> **INFORMATION SUPPLIED**:
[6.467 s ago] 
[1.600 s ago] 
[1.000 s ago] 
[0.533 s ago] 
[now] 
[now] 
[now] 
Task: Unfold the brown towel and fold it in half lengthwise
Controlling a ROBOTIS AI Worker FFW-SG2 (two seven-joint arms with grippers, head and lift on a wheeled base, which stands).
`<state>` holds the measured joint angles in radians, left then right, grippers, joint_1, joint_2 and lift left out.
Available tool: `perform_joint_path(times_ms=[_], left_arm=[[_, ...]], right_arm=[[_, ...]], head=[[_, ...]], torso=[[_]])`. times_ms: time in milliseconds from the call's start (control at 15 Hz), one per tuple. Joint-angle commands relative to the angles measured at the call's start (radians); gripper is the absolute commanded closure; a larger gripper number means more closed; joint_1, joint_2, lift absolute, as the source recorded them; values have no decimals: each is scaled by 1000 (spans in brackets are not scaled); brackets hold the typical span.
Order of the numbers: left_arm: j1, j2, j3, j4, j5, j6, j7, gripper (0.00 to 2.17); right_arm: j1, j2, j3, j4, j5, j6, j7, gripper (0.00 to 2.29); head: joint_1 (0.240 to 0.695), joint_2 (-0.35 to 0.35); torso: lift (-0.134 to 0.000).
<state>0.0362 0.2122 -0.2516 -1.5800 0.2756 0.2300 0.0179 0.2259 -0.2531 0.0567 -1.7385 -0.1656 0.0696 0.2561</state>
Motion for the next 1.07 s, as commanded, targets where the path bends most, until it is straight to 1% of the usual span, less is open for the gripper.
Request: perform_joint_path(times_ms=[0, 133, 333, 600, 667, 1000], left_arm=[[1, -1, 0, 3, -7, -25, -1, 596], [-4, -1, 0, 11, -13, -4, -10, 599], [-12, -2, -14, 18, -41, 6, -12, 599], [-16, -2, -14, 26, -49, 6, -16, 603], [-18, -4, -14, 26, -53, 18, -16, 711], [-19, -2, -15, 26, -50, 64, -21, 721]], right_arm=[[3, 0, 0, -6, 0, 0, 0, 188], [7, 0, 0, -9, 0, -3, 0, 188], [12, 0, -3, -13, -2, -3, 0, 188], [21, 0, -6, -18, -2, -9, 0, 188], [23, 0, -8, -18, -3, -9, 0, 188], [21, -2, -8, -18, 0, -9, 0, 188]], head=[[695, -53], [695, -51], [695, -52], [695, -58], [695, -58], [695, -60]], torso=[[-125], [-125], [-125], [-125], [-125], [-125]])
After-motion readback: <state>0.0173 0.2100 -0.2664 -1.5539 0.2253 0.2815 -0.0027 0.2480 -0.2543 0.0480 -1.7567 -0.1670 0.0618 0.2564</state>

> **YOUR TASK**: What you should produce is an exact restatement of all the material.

> **EXPECTED OUTPUT**:
[6.467 s ago] 
[1.600 s ago] 
[1.000 s ago] 
[0.533 s ago] 
[now] 
[now] 
[now] 
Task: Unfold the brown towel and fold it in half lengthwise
Controlling a ROBOTIS AI Worker FFW-SG2 (two seven-joint arms with grippers, head and lift on a wheeled base, which stands).
`<state>` holds the measured joint angles in radians, left then right, grippers, joint_1, joint_2 and lift left out.
Available tool: `perform_joint_path(times_ms=[_], left_arm=[[_, ...]], right_arm=[[_, ...]], head=[[_, ...]], torso=[[_]])`. times_ms: time in milliseconds from the call's start (control at 15 Hz), one per tuple. Joint-angle commands relative to the angles measured at the call's start (radians); gripper is the absolute commanded closure; a larger gripper number means more closed; joint_1, joint_2, lift absolute, as the source recorded them; values have no decimals: each is scaled by 1000 (spans in brackets are not scaled); brackets hold the typical span.
Order of the numbers: left_arm: j1, j2, j3, j4, j5, j6, j7, gripper (0.00 to 2.17); right_arm: j1, j2, j3, j4, j5, j6, j7, gripper (0.00 to 2.29); head: joint_1 (0.240 to 0.695), joint_2 (-0.35 to 0.35); torso: lift (-0.134 to 0.000).
<state>0.0362 0.2122 -0.2516 -1.5800 0.2756 0.2300 0.0179 0.2259 -0.2531 0.0567 -1.7385 -0.1656 0.0696 0.2561</state>
Motion for the next 1.07 s, as commanded, targets where the path bends most, until it is straight to 1% of the usual span, less is open for the gripper.
Request: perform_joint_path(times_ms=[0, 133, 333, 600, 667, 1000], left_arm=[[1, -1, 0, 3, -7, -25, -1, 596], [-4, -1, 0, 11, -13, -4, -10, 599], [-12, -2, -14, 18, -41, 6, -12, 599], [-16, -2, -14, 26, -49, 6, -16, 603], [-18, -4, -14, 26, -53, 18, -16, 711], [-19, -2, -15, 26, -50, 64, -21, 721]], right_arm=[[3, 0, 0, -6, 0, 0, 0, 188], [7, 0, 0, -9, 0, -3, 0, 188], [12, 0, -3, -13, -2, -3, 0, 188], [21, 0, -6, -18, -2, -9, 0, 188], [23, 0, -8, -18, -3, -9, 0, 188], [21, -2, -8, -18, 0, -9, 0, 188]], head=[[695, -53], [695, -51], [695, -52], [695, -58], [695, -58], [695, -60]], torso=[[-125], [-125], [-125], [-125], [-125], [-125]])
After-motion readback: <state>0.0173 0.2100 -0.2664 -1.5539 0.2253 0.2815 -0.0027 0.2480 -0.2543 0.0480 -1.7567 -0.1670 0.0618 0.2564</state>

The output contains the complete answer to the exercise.